November 8th, 2011 by Bank Loan | No Comments | Filed in Loans

Los Angeles, CA (PRWEB) May 09, 2011

Aspect Performance and Brand announced today that they will provide merchant cash advances to middle-market merchants and enterprises throughout the United States. Merchant cash advances are utilized by small businesses and entrepreneurs to fill short-term working capital needs when traditional bank loans and SBA financing are not available. Aspect?s cash advance program will be offered to businesses in need of $ 1,000 to $ 300,000 in short-term working capital financing.

William DuFour, CEO of Aspect Performance & Brand said, ?Under the current economic conditions businesses continue to struggle to secure short-term financing to manage their operations. Our experience and diversified service offerings for businesses enable us to offer creative short-term working capital for businesses that find themselves in unusual circumstances.?

The shifting landscape of federal regulation and banking policy has eliminated many of the traditional funding sources small businesses depended on to stay solvent.
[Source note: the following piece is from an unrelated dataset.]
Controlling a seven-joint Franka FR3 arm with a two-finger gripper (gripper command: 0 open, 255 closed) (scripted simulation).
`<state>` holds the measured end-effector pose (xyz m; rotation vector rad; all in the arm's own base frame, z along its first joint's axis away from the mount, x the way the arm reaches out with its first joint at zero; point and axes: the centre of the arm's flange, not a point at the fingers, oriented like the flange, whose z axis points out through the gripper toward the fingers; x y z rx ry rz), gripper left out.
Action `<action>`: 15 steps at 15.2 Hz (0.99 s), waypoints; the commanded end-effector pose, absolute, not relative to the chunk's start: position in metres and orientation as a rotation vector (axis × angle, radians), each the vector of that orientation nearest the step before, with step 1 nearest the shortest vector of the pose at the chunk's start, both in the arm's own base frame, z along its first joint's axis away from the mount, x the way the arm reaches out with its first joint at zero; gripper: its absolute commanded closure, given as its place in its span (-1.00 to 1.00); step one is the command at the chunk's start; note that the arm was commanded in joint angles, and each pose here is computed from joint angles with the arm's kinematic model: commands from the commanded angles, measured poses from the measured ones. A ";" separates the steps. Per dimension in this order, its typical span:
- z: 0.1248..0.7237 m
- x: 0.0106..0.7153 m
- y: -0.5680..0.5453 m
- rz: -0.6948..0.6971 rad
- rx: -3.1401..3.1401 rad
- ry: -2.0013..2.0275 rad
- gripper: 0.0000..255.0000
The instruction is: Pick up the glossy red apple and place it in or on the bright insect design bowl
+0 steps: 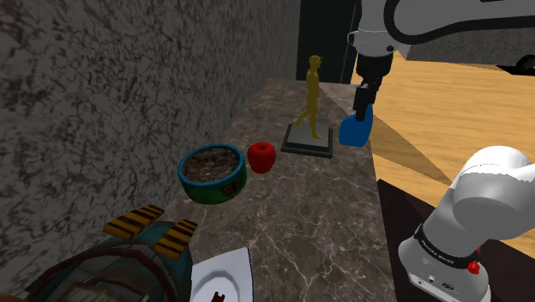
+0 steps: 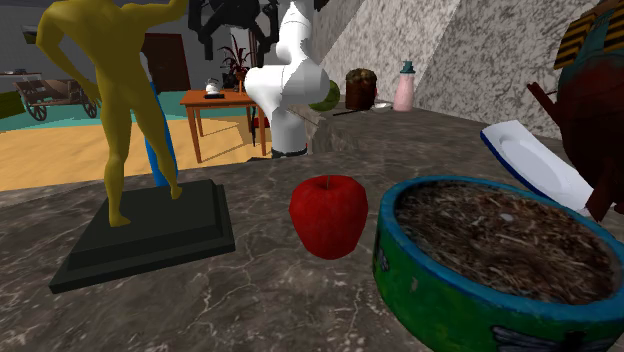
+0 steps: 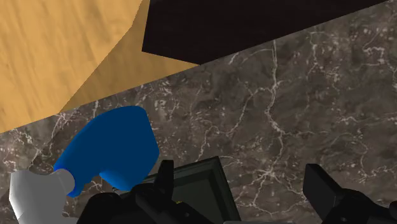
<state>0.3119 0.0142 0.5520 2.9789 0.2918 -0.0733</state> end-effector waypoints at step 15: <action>0.498 0.408 0.120 0.197 3.118 0.131 -1.00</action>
Uncertainty about meeting payroll, paying suppliers, and funding sales and marketing activity can create sleepless nights for small business owners. Aspect?s financial services team understands the importance of stabilizing your cash flow and offers funding options tailored to meet needs of most businesses.

Unlike most management consulting firms, Aspect knows performance issues are common and basic, which eliminates the need for extensive analysis and customized solutions. Aspect?s consultants emphasize personal involvement with businesses as the key to engagement success. The result is a structured solution that contains costs and gets the job done right the first time.

About Aspect Performance & Brand

Aspect Performance & Brand provides small businesses with the solutions needed to turn performance around at prices designed for the smallest budget. Aspect is a comprehensive source of expertise in financial services, sales, marketing, legal and IT solutions at affordable prices for both established and start-up businesses. For more information, please visit http://www.aspectpb.com or call 800-983-6151.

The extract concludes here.